Il procuratore aggiunto Ingroia, che ha coordinato l’indagine del Noe: “Ci troviamo di fronte al caso di un’impresa mafiosa, cioè riferibile a Cosa nostra che utilizza anche il sistema dell’ecomafia. Non è un affare dell’organizzazione mafiosa nel suo complesso ma l’affare di un’articolazione economica dell’organizzazione”.

PALERMO – L’indagine che la notte scorsa ha portato all’arresto di tre persone a Palermo accusate di traffico illecito di rifiuti pericolosi aggravato dall’avere agevolato Cosa nostra “è solo la punta di un iceberg”. Ne è convinto il procuratore aggiunto di Palermo Antonio Ingroia che ha coordinato l’inchiesta condotta dal Nucleo operativo ecologico.

“Adesso bisogna iniziare da qui per illuminare con un nuovo fascio di luce questo aspetto del sistema di accumulazione illecita dell’organizzazione mafiosa”, ha detto ancora Ingroia. Particolarmente importante il ruolo rivestito da Giuseppe Liga, l’architetto ritenuto a capo del mandamento di San Lorenzo e in carcere da due anni.

Liga è stato l’amministratore della Eu.Te.Co, la società impegnata nel settore della manutenzione delle linee elettriche per conto di Enel distribuzione. “Questa non è un’impresa qualsiasi – ha detto ancora Ingroia incontrando i giornalisti – ma è riferita all’architetto Liga che, in una certa fase, è stato ai vertici massimi dell’organizzazione mafiosa”.

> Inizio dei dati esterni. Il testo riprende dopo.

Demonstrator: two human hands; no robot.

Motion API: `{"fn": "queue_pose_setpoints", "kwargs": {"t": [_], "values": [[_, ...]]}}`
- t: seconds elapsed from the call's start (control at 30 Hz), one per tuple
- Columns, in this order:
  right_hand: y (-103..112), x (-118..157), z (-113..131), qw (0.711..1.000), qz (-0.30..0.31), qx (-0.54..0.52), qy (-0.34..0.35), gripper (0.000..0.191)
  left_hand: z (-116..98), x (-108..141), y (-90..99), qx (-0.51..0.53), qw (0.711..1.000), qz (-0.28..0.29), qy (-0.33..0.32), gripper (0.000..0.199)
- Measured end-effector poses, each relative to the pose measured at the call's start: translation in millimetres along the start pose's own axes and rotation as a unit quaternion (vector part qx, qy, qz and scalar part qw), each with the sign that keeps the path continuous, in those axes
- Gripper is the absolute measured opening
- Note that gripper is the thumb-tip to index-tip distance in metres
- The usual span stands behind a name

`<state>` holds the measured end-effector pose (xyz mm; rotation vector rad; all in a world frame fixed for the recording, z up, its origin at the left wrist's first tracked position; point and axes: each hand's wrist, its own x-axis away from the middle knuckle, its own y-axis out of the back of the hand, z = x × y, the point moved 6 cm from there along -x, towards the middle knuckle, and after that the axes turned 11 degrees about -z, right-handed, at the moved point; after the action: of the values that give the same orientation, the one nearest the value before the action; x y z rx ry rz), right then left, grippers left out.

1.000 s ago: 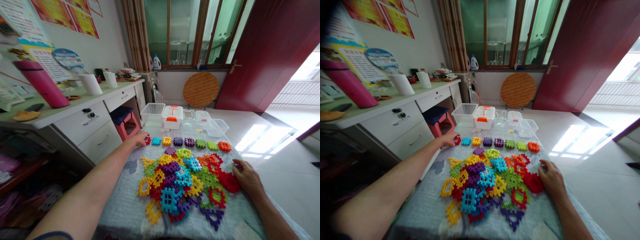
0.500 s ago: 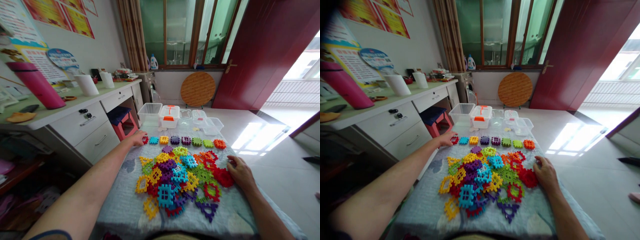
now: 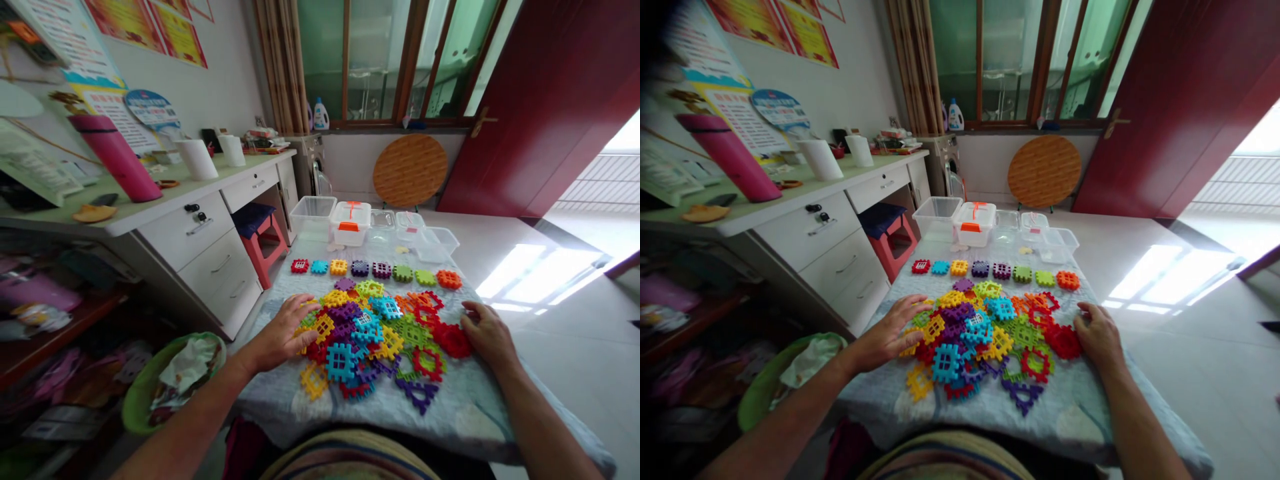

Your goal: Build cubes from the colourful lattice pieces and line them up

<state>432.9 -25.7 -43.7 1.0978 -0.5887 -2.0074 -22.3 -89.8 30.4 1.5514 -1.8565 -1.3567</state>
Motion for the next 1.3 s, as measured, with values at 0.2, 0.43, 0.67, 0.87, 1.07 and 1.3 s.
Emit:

Alla domanda su quale fosse il ruolo di Cosa nostra nel traffico illecito scoperto dai carabinieri a Palermo, Ingroia replica: “Non c’è un ruolo specifico della mafia. Ci troviamo di fronte al caso di un’impresa mafiosa, cioè riferibile a Cosa nostra che utilizza anche il sistema dell’ecomafia. Non è un affare dell’organizzazione mafiosa nel suo complesso ma l’affare di un’articolazione economica dell’organizzazione”.

“In questa operazione – ha proseguito – non c’è soltanto un’impresa mafiosa che non paga quello che dovrebbe utilizzando la scorciatoia per lo smaltimento dei rifiuti, c’è un grave danno ambientale e non solo. Questa impresa si era prestata anche di fare lo smaltimento dei rifiuti dell’Enel, quindi ha intascato dei soldi per avere in subappalto l’attività di smaltimento. Ecco perchè è un’impresa ecomafiosa. Non solo risparmiava con questi sistemi ma guadagnava presentandosi come soggetto economico che smaltiva i rifiuti”.